| PROBLEM STATEMENT |
In the listing below, find every line containing "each" and copy it out.

*** INFORMATION SHOWN ***

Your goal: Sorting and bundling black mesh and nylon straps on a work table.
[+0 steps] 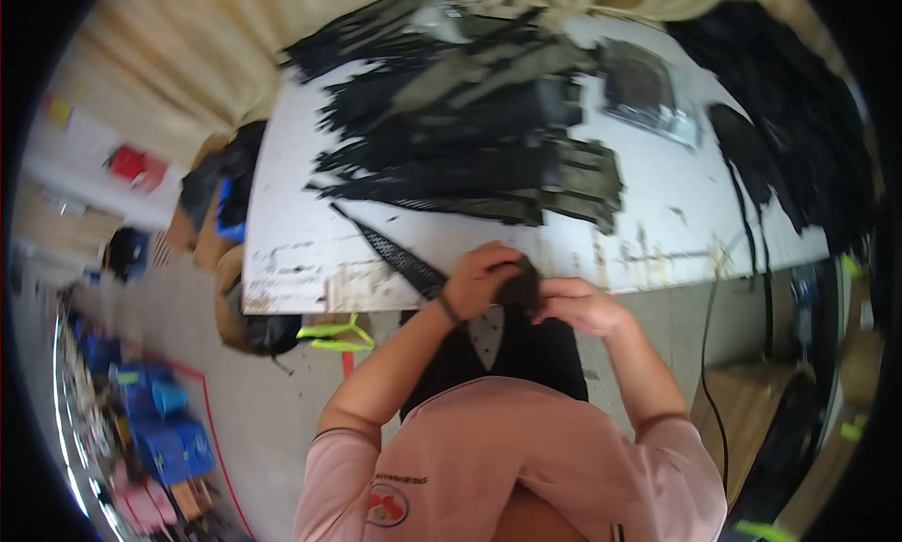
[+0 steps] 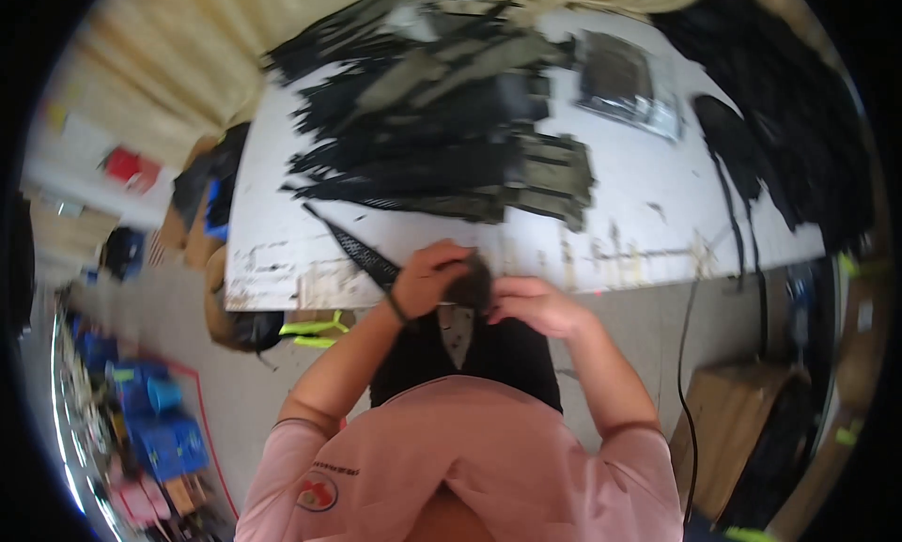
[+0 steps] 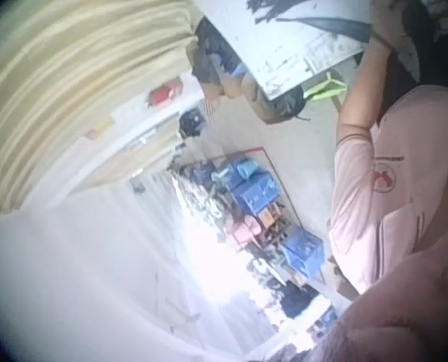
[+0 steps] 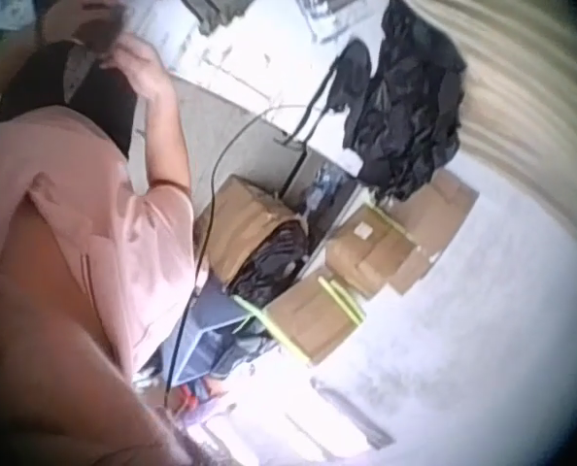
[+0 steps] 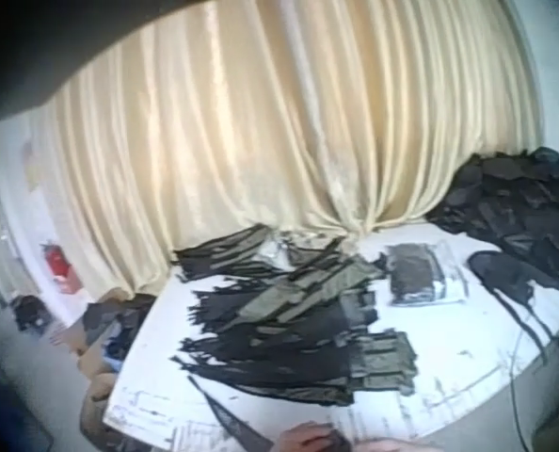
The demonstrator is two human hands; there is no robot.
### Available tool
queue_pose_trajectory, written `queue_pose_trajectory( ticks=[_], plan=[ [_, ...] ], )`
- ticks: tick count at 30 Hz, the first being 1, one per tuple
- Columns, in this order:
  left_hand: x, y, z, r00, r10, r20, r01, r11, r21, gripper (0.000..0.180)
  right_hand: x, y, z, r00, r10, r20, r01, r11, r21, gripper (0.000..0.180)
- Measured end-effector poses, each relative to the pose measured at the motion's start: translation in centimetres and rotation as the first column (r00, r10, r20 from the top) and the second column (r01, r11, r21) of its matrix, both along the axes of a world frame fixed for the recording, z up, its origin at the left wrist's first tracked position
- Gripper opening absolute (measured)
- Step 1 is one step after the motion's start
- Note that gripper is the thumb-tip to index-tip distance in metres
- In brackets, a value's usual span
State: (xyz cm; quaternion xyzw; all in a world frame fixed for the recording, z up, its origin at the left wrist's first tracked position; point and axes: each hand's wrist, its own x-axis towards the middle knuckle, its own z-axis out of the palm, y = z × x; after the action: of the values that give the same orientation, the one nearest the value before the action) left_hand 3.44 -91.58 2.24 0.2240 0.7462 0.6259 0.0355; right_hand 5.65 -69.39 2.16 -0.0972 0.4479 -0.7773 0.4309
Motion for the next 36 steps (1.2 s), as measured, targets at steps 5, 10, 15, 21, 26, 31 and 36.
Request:
queue_pose_trajectory(
  ticks=[5, 10, 15, 21, 26, 31, 36],
  plan=[
    [-0.4, 1.1, -0.1, 0.997, -0.058, 0.047, 0.057, 0.998, 0.033, 0.021, 1.6, -1.2, 1.1, 0.91, -0.356, 0.211, 0.388, 0.911, -0.137, 0.01],
    [1.2, 2.5, 3.4, 0.944, -0.125, 0.304, 0.156, 0.984, -0.08, 0.018, 1.5, 0.9, -2.5, 0.829, -0.395, -0.396, 0.518, 0.81, 0.276, 0.011],
    [0.8, 1.3, 0.6, 0.943, -0.008, 0.334, 0.097, 0.963, -0.25, 0.024, 0.8, 2.2, -1.7, 0.825, -0.504, -0.256, 0.548, 0.824, 0.146, 0.01],
    [1.0, 1.8, 0.9, 0.849, -0.028, 0.527, 0.106, 0.987, -0.119, 0.026, 0.9, -0.1, -0.4, 0.889, -0.303, -0.342, 0.436, 0.787, 0.436, 0.016],
    [1.2, 0.4, 1.1, 0.76, 0.013, 0.649, -0.001, 1.0, -0.018, 0.028, -0.7, 3.3, -1.9, 0.711, -0.591, -0.381, 0.703, 0.618, 0.352, 0.017],
    [1.5, 0.5, 1.2, 0.759, -0.085, 0.646, 0.202, 0.973, -0.109, 0.033, 1.7, -1.7, 0.8, 0.541, -0.194, -0.818, 0.686, 0.664, 0.296, 0.016],
    [4.7, -4.7, -2.2, 0.834, -0.373, 0.406, 0.552, 0.552, -0.625, 0.045, 3.4, 5.6, -1.8, 0.925, -0.218, -0.311, 0.363, 0.75, 0.553, 0.014]
  ],
)
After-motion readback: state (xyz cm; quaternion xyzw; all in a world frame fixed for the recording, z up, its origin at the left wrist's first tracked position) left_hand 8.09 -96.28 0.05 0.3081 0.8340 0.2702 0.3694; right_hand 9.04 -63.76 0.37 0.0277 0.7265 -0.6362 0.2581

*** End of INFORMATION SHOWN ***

| ANSWER FOR THIS EXERCISE |
- Measured end-effector poses, each relative to the pose measured at the motion's start: translation in centimetres and rotation as the first column (r00, r10, r20 from the top) and the second column (r01, r11, r21) of its matrix, both along the axes of a world frame fixed for the recording, z up, its origin at the left wrist's first tracked position
State: (xyz cm; quaternion xyzw; all in a world frame fixed for the recording, z up, its origin at the left wrist's first tracked position; point and axes: each hand's wrist, its own x-axis towards the middle knuckle, its own z-axis out of the palm, y = z × x; after the action: of the values that give the same orientation, the one nearest the value before the action) left_hand 3.44 -91.58 2.24 0.2240 0.7462 0.6259 0.0355; right_hand 5.65 -69.39 2.16 -0.0972 0.4479 -0.7773 0.4309

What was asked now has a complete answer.